The story: Alice Hale has just quit her publishing job to concentrate on writing a novel. (At least, that's the story she tells her husband, Nate...) He thinks it's the perfect time to move out of Manhattan, buy a house and start the family they've been talking about: Alice can take care of the house and work on her novel while he commutes. Without her job, stuck in a slightly creepy fixer-upper house in the dreaded suburbs, and facing a severe case of writer's block, Alice flounders and feels stifled -- until the day she finds a vintage recipe book with handwritten notes in a box in the musty basement, and starts experimenting with some of the recipes (some of which are reproduced in the book -- chicken a la king, tuna casserole, baked Alaska and more!).
From her next-door neighbour, a retired doctor named Sally, Alice learns more about the previous owner, a 1950s housewife named Eleanor (Nellie) Murdoch.
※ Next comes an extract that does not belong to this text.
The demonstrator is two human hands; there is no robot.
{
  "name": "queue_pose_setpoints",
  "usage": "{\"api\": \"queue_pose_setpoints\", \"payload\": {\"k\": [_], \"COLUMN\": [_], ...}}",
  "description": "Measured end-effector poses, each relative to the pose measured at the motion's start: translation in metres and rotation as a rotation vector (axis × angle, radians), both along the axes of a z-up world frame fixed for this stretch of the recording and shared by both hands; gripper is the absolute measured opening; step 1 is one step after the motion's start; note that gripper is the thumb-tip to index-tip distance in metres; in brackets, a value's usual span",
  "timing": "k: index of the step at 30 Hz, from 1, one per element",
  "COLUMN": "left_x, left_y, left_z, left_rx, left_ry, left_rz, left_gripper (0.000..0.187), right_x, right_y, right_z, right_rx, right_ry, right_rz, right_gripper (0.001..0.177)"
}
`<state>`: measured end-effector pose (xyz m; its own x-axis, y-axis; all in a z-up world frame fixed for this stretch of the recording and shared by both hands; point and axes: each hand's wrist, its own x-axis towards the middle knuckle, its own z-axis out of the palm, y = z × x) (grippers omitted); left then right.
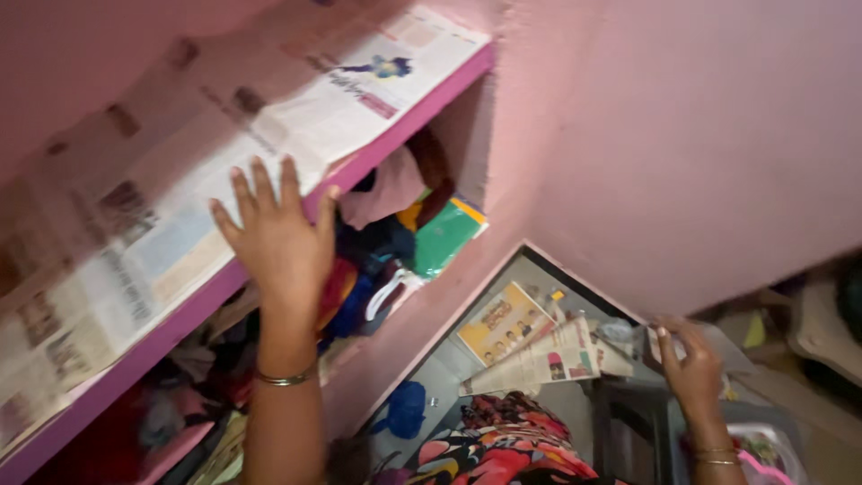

The story cuts back & forth between Alice in 2018 and Nellie in 1956. Like Alice, Nellie has secrets she's keeping from her abusive husband, Richard. Each chapter (whether about Alice or Nellie) is prefaced with a piece of advice from various early 20th-century marriage manuals -- some screamingly funny, some eye-rolling, some shudder-inducing.
I'll be honest -- as I started this book, I wasn't sure what sort of a book this supposed to be or where the story was going. (And even after I finished it, I still wasn't quite sure... although I did guess where one plotline was going almost immediately from a clue provided early on.) The cover design and back-cover description suggested it might be social satire. There were elements of suspense/thriller/the supernatural. (For example, the house is always chilly -- but the more Alice explores traditional homemaking, the warmer it becomes.). In some ways, I was reminded of "The Stepford Wives."
It was thought-provoking and unsettling, with an ending that was somewhat ambiguous -- and disturbing. It left me thinking (and I suspect I'll be thinking about it for quite a while to come) -- about patriarchy and gender roles and women's empowerment -- about how much has changed since 1956 -- and how little.
This was a hard one to rate. The premise was really interesting (and well executed) and the writing was good -- but I closed the book feeling a tad queasy. 3.5 stars. I debated whether that should be rounded up to 4 or down to 3 on Goodreads. I'm making it 3, for now anyway. I can see this being a great book to discuss in a book club! -- lots of fodder for discussion!
Content warnings (with some potential spoilers): pregnancy, childlessness, miscarriages, abortion, maternal ambivalence and domestic violence.
This was Book #12 read to date in 2022 (and Book #1 finished in March), bringing me to 27% of my 2022 Goodreads Reading Challenge goal of 45 books. I am (for the moment, anyway...!) 5 books ahead of schedule. :) You can find reviews of all my books read to date in 2022 tagged as "2022 books."